Jumat, 20 Maret 2026
Orang Baik Itu Mengganggu
Di sebuah pasar, pedagang yang selalu jujur dengan timbangannya lama-lama bisa dimusuhi sesama pedagang. Bukan karena ia berbuat salah, justru karena ia berbuat benar. Kejujurannya membuat timbangan yang lain kelihatan. Cahaya memang tidak perlu menuding; cukup menyala, dan kegelapan merasa tersindir.
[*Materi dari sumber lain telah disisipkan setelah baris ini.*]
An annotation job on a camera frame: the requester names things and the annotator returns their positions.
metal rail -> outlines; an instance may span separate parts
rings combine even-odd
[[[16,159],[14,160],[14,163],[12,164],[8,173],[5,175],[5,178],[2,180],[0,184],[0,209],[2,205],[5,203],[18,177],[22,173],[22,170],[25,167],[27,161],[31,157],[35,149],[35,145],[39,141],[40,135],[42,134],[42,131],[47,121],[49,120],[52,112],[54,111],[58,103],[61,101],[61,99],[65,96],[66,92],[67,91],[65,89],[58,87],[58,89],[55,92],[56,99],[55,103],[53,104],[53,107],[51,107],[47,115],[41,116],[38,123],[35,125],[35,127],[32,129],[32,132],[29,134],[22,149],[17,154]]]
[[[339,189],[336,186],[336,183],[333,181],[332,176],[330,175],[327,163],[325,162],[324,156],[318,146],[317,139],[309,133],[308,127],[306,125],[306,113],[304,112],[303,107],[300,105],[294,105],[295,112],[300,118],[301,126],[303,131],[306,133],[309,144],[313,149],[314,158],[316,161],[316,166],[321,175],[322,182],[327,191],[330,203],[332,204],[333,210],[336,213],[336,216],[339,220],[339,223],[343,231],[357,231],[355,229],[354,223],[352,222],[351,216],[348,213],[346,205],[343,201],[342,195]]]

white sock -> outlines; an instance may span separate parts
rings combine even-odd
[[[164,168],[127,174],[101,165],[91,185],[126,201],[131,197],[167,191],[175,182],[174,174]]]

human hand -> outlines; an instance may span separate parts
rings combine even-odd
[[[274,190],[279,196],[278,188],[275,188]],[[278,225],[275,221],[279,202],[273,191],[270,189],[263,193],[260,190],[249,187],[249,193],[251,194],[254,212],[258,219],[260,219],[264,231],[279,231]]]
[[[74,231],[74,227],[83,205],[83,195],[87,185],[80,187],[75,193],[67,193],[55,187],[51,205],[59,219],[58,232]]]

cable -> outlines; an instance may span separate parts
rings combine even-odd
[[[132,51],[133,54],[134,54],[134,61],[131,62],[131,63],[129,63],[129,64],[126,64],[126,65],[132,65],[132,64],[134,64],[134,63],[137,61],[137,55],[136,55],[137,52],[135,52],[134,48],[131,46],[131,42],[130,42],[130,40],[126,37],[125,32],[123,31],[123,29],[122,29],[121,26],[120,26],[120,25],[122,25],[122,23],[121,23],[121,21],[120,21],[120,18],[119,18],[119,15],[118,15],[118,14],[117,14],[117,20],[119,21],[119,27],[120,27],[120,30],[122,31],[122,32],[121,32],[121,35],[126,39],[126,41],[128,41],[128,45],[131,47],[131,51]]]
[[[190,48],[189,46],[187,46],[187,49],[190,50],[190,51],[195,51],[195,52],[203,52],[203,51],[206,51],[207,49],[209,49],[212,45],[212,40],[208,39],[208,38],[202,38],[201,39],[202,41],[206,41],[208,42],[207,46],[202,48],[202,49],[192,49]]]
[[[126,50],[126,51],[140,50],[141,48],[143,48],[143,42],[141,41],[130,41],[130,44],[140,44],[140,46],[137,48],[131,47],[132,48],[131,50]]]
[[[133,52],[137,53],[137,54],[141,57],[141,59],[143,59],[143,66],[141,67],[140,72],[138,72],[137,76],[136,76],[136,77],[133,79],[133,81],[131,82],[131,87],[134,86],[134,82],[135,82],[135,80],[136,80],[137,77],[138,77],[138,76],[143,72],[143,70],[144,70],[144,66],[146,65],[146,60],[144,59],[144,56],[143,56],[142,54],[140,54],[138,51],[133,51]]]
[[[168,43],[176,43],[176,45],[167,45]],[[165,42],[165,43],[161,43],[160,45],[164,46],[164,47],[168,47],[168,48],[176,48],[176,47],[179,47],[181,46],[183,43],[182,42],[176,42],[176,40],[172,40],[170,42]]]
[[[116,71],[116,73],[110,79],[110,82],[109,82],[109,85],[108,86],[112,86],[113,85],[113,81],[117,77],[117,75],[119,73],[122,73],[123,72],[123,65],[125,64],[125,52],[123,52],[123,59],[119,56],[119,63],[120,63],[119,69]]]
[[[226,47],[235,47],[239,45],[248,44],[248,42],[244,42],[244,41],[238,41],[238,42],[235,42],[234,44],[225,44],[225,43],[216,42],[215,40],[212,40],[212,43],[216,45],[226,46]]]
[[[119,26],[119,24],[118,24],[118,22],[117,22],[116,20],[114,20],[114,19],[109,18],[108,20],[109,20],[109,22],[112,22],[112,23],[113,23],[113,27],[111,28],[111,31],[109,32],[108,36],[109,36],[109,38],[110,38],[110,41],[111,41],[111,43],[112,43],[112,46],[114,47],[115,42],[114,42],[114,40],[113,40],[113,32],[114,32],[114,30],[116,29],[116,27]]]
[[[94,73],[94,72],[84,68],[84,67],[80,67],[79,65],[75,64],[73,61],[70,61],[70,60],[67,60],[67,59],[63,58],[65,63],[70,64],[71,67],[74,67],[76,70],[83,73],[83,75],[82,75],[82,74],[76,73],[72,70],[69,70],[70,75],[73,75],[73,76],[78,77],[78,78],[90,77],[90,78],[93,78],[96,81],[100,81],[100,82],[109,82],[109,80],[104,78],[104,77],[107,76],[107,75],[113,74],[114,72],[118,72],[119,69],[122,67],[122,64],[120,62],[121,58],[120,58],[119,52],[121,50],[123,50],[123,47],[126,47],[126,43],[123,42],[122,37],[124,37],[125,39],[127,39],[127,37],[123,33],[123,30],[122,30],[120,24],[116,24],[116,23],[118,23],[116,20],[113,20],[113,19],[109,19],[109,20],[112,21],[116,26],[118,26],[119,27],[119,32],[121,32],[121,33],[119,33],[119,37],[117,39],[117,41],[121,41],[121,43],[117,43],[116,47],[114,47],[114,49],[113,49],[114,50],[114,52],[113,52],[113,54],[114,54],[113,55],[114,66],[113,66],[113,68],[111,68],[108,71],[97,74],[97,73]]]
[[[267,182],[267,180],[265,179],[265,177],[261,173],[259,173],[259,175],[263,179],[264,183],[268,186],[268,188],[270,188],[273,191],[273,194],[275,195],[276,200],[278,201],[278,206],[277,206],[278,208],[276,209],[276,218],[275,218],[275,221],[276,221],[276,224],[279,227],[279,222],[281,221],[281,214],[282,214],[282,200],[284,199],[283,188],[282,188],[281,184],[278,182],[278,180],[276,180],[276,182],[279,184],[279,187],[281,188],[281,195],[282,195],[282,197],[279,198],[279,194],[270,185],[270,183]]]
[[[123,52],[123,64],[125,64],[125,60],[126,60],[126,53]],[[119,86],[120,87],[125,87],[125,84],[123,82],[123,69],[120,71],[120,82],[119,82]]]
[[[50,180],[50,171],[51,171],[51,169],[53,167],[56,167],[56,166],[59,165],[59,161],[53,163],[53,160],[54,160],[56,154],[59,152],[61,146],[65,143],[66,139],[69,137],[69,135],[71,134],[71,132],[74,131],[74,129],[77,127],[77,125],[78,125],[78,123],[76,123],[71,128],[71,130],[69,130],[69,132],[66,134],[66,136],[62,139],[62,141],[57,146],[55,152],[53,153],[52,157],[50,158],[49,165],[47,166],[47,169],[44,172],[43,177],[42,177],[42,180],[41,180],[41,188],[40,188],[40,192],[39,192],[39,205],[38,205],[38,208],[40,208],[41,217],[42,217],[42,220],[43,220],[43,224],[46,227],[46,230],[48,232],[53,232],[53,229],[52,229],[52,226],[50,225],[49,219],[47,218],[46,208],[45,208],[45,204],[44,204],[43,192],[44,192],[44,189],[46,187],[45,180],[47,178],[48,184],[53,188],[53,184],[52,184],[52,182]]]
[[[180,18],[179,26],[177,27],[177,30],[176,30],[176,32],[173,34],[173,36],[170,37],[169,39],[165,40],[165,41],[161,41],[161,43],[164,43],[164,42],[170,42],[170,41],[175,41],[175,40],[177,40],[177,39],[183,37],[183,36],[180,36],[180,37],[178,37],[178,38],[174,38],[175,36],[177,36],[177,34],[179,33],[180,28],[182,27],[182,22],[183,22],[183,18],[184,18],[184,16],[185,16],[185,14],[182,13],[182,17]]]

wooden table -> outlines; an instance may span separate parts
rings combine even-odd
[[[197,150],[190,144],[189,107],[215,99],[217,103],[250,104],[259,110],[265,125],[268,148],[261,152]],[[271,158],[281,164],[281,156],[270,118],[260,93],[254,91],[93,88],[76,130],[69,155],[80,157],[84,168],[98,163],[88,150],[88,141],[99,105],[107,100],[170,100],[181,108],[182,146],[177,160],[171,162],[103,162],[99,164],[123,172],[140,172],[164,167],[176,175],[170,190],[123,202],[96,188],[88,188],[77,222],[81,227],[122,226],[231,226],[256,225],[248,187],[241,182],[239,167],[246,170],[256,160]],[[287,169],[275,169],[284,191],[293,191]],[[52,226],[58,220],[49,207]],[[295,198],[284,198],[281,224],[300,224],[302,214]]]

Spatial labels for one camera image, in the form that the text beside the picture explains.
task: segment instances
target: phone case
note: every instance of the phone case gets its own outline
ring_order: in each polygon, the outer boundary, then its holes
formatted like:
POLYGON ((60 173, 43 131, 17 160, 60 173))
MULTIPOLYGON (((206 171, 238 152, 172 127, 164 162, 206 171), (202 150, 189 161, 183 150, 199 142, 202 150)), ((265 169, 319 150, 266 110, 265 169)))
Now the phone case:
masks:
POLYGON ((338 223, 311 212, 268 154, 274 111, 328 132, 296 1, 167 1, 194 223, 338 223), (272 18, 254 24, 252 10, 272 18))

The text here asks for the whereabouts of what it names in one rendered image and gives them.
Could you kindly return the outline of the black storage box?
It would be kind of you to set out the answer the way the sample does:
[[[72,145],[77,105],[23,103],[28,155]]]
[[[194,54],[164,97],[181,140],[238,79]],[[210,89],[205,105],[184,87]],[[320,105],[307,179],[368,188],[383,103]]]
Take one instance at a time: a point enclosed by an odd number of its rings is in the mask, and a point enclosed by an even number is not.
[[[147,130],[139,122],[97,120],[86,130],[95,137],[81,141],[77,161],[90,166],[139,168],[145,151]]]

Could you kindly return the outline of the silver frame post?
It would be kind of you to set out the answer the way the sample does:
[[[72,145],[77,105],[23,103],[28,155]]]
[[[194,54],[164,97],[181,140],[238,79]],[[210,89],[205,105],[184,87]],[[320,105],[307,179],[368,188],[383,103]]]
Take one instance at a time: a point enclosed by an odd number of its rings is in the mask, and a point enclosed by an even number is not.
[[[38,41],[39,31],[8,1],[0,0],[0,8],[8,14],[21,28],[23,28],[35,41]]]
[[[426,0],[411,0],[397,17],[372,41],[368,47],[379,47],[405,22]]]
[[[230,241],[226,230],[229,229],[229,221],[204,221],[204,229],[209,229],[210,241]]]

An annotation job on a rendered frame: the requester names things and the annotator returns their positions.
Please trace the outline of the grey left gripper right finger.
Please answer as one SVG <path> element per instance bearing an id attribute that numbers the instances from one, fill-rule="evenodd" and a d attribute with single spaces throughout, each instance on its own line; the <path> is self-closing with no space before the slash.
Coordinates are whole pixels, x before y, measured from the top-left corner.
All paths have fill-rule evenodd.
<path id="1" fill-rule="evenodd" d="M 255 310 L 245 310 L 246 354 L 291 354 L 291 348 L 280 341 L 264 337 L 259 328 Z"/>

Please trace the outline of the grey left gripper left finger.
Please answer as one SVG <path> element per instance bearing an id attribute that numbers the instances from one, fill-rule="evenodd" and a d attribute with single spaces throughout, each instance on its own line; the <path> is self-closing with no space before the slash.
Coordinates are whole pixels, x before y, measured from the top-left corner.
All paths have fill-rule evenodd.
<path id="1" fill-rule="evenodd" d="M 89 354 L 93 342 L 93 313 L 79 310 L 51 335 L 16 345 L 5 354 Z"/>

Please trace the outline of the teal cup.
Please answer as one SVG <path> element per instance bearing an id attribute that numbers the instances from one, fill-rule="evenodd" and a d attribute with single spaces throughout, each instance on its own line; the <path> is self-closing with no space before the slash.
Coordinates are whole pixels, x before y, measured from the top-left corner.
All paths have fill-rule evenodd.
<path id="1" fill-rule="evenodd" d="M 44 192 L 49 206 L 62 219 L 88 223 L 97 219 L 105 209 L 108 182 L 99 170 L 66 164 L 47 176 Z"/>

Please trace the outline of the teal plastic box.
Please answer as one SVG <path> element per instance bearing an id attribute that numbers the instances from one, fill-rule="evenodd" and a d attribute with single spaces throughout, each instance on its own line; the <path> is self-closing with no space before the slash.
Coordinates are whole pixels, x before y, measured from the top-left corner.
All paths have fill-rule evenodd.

Kitab Kebijaksanaan membuka rencana orang-orang fasik dengan kejujuran yang mengerikan: marilah kita menghadang orang yang baik, sebab bagi kita ia menjadi gangguan. Hanya melihat dia saja sudah berat rasanya bagi kita. Lalu rencana itu memuncak: hendaklah kita menjatuhkan hukuman mati keji terhadapnya. Kalimat yang ditulis jauh sebelum Golgota itu terdengar seperti naskah yang kelak dimainkan di Yerusalem.
Injil menunjukkan babak awalnya. Yesus berjalan diam-diam ke pesta Pondok Daun karena orang-orang berusaha membunuh-Nya. Yang mengganggu dari Yesus bukan kejahatan-Nya, melainkan kebenaran-Nya.
Maka jangan heran bila kesetiaan pada yang benar kadang membuat kita tidak populer: di tempat kerja, di pergaulan, bahkan di keluarga. Prapaskah mengingatkan bahwa itu bukan tanda kita gagal. Bisa jadi itu tanda cahayanya mulai menyala.
Tuhan, kuatkan aku ketika berbuat benar justru membuatku dimusuhi. Biarlah aku tetap menyala bersama-Mu. Amin.